A verbatim reproduction of the following listing is required; omit the pictures.

[Start of section]

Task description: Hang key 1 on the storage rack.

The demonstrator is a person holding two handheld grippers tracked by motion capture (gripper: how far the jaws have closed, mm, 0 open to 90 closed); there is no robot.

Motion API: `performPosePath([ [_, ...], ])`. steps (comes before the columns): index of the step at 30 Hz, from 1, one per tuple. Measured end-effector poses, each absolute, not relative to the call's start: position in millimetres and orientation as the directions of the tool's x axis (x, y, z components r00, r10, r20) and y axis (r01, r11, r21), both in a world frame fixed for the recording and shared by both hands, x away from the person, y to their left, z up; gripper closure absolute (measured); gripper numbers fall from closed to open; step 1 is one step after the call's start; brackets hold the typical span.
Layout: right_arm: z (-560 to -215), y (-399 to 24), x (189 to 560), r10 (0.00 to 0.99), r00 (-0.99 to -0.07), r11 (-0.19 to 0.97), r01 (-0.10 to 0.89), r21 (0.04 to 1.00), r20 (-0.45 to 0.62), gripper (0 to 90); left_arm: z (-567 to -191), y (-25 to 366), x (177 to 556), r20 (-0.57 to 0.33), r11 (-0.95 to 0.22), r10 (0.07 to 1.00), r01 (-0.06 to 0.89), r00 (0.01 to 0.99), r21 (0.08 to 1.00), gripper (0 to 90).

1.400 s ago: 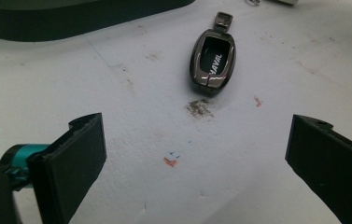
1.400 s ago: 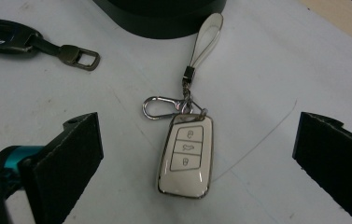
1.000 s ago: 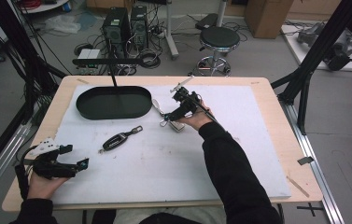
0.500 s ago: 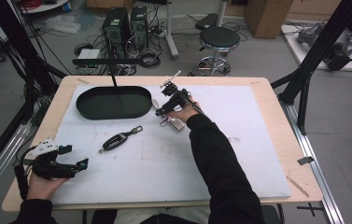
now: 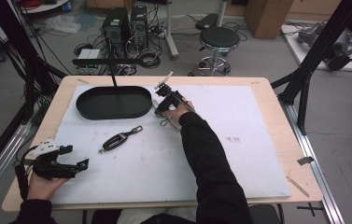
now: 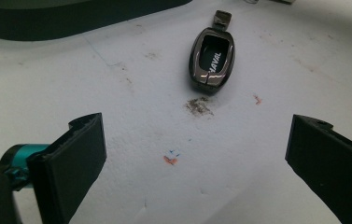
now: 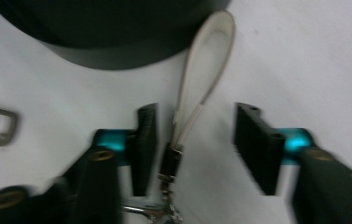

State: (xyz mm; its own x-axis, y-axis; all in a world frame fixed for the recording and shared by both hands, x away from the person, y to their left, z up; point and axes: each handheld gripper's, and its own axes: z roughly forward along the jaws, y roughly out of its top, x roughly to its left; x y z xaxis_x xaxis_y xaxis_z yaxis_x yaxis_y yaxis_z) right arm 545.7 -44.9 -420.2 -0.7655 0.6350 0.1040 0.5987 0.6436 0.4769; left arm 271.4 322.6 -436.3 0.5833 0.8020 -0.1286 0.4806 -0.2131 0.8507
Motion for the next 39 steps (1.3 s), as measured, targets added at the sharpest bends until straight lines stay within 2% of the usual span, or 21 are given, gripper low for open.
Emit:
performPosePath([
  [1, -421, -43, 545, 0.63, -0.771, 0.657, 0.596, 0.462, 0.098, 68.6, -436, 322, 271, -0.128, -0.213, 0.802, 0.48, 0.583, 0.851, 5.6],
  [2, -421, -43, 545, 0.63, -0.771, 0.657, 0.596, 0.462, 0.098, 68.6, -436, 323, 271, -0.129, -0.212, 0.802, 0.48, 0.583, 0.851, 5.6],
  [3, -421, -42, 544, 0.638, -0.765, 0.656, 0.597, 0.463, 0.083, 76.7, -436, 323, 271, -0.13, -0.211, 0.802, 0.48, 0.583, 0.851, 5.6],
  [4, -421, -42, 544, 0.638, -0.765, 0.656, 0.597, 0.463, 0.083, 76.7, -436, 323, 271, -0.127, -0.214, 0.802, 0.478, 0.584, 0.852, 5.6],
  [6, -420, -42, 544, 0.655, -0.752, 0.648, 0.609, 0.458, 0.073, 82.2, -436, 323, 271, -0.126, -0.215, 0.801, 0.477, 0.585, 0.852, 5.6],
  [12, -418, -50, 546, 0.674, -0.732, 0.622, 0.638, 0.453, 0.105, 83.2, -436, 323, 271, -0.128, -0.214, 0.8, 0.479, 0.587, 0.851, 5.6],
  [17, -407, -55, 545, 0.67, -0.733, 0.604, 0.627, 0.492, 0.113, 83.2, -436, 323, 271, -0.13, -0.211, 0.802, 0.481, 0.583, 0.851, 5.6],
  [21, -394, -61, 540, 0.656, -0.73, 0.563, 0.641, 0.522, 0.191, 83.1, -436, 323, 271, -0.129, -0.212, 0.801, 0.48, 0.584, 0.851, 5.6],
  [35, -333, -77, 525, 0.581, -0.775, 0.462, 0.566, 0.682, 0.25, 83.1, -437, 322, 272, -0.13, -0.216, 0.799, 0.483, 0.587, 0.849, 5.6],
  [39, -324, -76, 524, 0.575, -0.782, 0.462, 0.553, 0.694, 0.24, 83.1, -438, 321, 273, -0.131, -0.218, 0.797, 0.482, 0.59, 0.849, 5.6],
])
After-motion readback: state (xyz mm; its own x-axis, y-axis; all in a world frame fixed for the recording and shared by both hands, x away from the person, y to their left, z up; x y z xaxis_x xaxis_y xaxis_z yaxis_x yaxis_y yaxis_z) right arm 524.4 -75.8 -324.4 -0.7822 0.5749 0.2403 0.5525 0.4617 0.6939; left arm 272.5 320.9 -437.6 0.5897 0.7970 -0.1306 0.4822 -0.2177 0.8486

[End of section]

ANSWER SPACE ::
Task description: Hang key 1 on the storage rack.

The demonstrator is a person holding two handheld grippers tracked by motion capture (gripper: how far the jaws have closed, mm, 0 open to 90 closed); there is no robot.

Motion API: `performPosePath([ [_, ...], ])`. steps (comes before the columns): index of the step at 30 Hz, from 1, one per tuple. Measured end-effector poses, each absolute, not relative to the call's start: position in millimetres and orientation as the directions of the tool's x axis (x, y, z components r00, r10, r20) and y axis (r01, r11, r21), both in a world frame fixed for the recording and shared by both hands, x away from the person, y to their left, z up; gripper closure absolute (measured); gripper numbers fall from closed to open; step 1 is one step after the call's start; brackets hold the typical span.
Layout: right_arm: z (-560 to -215), y (-399 to 24), x (189 to 560), r10 (0.00 to 0.99), r00 (-0.99 to -0.07), r11 (-0.19 to 0.97), r01 (-0.10 to 0.89), r21 (0.04 to 1.00), r20 (-0.45 to 0.62), gripper (0 to 90); left_arm: z (-567 to -191), y (-25 to 366), x (177 to 556), r20 (-0.57 to 0.33), r11 (-0.95 to 0.22), r10 (0.07 to 1.00), r01 (-0.06 to 0.89), r00 (0.01 to 0.99), r21 (0.08 to 1.00), gripper (0 to 90).

1.400 s ago: 
1.400 s ago: 
1.000 s ago: 
0.500 s ago: 
now: 
now: 
now: 

State: (xyz mm; its own x-axis, y-axis; all in a world frame fixed for the recording and shared by both hands, x away from the person, y to their left, z up; point and axes: each handheld gripper's, and its own axes: z roughly forward along the jaws, y roughly out of its top, x roughly to its left; x y z xaxis_x xaxis_y xaxis_z yaxis_x yaxis_y yaxis_z) right arm 545.7 -44.9 -420.2 -0.7655 0.6350 0.1040 0.5987 0.6436 0.4769; left arm 271.4 322.6 -436.3 0.5833 0.8020 -0.1286 0.4806 -0.2131 0.8507
Motion for the next 39 steps (1.3 s), as measured, targets added at the sharpest bends until straight lines stay within 2% of the usual span, or 21 are given, gripper low for open.
Emit:
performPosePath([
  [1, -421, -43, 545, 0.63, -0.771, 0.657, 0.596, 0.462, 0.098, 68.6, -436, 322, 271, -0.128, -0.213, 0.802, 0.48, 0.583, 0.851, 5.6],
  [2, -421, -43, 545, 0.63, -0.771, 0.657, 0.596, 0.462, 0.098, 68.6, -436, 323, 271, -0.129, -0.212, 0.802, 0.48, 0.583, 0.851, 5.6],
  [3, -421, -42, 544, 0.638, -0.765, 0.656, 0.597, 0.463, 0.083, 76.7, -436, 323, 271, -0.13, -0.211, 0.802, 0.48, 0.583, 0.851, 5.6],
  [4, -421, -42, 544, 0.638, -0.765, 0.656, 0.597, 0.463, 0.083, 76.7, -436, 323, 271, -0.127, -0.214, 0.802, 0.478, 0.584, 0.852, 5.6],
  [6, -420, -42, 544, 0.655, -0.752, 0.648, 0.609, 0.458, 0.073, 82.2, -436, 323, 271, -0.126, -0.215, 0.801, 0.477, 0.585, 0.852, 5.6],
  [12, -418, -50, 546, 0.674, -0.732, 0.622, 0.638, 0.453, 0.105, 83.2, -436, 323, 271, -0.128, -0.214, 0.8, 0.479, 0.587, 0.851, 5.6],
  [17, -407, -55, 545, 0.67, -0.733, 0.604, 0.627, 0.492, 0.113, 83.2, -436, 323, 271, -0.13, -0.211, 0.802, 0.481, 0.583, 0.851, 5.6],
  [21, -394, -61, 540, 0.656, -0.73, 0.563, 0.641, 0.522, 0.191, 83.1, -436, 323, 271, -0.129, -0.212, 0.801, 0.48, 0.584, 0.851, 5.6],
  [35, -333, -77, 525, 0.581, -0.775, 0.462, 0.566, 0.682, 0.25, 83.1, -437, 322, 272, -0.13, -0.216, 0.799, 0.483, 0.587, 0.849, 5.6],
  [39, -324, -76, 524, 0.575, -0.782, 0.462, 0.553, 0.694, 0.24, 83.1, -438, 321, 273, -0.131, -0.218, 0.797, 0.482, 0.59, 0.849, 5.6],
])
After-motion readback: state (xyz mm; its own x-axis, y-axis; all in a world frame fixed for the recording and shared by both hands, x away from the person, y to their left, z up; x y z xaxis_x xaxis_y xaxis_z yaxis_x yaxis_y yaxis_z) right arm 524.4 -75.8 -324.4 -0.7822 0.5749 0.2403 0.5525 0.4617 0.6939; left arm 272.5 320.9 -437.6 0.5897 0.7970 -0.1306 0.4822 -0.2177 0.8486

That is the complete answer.